Die Rote Liste der Süßwasserfische – eine wertvolle Ressource

Die biologische Vielfalt ist ein entscheidender Aspekt unserer natürlichen Welt, und die Überwachung des Zustands der Arten ist für die Erhaltungsbemühungen unerlässlich. Ein wichtiges Instrument hierfür ist die Rote Liste, die den Erhaltungszustand von Arten anhand wissenschaftlicher Kriterien bewertet. In Deutschland ist die Rote Liste der Süßwasserfische und -neunaugen eine wichtige Ressource, die regelmäßig aktualisiert und für Schutz- und Forschungszwecke genutzt wird. In ihrem Impulsvortrag auf der NFDI4Biodiversity All Hands Conference, die vom 12.-14. Oktober 2022 in Berlin stattfand, sprechen Jörg Freyhof vom Museum für Naturkunde Berlin und Martin Friedrichs-Manthey, Koordinator für NFDI4Biodiversity, darüber, wie die Rote Liste der Fische erstellt wird, mit welchen Herausforderungen sie konfrontiert ist und welche Möglichkeiten die Verknüpfung mit der Nationalen Forschungsdateninfrastruktur (NFDI4Biodiversity) für die Biodiversitätsforschung bietet.

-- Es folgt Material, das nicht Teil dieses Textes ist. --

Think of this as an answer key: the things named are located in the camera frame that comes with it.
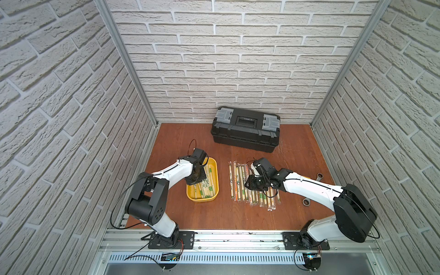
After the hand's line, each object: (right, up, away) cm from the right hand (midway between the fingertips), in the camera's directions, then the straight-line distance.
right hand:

Wie wird die Rote Liste erstellt?

Die Rote Liste der Süßwasserfische und -neunaugen Deutschlands wurde erstmals in den 1970er Jahren zusammengetragen. Genutzt wurden dafür vor allem Gefährdungskriterien, die sich auf Zustandsbeschreibungen stützen. Vernachlässigt wurden dabei langfristige Entwicklungen. Heute fragen die Einstufungskriterien konkret nach drei Datensätzen für jede Art – egal, ob es sich um Pflanze, Vogel oder Fisch handelt:

  • Aktuelle Bestandssituation (Wie ist eine Art verbreitet und wie häufig ist sie?)
  • Langfristiger Bestandstrend (Wie hat sich der Bestand in den letzten 100 bis 150 Jahren verändert?)
  • Kurzfristiger Trend (Wie haben sich die Populationen in den letzten 10 bis maximal 15 Jahren verändert?)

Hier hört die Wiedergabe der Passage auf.